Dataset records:
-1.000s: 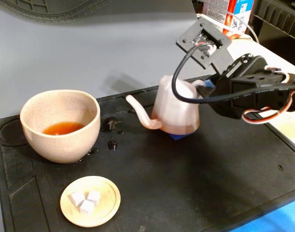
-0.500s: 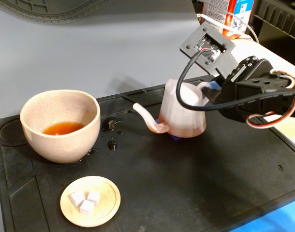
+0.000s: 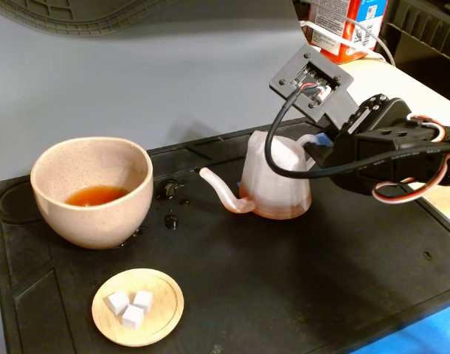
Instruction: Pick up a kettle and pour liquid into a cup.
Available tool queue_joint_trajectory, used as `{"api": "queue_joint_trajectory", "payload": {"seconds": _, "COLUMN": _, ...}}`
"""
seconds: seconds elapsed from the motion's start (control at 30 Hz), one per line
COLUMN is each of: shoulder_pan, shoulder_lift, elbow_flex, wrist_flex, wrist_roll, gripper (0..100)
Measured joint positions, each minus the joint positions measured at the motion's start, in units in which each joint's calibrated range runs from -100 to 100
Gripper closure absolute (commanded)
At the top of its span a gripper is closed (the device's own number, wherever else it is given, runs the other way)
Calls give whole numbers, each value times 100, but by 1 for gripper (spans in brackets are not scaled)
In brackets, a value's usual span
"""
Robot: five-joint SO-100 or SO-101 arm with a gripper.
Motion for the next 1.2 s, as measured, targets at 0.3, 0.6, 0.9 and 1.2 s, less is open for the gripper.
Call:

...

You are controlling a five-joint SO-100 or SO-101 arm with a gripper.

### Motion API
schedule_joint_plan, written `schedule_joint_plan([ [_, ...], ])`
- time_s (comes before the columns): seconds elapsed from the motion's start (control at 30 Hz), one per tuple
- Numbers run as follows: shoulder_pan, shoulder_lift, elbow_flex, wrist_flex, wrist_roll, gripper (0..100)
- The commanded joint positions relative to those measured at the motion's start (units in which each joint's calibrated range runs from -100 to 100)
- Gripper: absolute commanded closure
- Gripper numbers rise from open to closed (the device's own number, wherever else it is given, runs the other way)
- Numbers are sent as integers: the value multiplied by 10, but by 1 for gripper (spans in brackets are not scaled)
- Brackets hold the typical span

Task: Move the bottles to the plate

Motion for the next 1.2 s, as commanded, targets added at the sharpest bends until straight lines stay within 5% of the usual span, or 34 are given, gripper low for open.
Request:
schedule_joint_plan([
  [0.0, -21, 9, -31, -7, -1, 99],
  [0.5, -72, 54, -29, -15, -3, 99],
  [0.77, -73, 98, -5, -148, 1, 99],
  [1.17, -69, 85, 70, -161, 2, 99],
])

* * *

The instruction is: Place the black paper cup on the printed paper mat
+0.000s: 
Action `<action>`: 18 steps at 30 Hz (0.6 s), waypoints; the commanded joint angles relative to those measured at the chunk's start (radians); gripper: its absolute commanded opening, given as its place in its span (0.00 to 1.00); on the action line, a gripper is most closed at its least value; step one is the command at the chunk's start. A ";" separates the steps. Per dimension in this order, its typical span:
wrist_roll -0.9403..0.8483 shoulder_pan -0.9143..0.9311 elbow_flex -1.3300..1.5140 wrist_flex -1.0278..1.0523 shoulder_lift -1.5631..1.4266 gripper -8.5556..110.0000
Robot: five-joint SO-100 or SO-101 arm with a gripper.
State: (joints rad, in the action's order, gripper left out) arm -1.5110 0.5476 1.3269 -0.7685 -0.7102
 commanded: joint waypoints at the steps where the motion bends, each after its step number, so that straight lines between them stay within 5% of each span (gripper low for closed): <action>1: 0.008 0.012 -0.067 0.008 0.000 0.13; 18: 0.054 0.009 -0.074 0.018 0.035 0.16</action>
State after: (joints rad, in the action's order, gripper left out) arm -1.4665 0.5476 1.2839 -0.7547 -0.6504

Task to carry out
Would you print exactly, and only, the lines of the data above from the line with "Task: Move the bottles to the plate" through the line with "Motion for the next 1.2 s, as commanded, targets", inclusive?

Exercise answer
Task: Move the bottles to the plate

Motion for the next 1.2 s, as commanded, targets added at the sharpest bends until straight lines stay within 5% of the usual span, or 34 are given, gripper low for open.

There is no more to the exercise.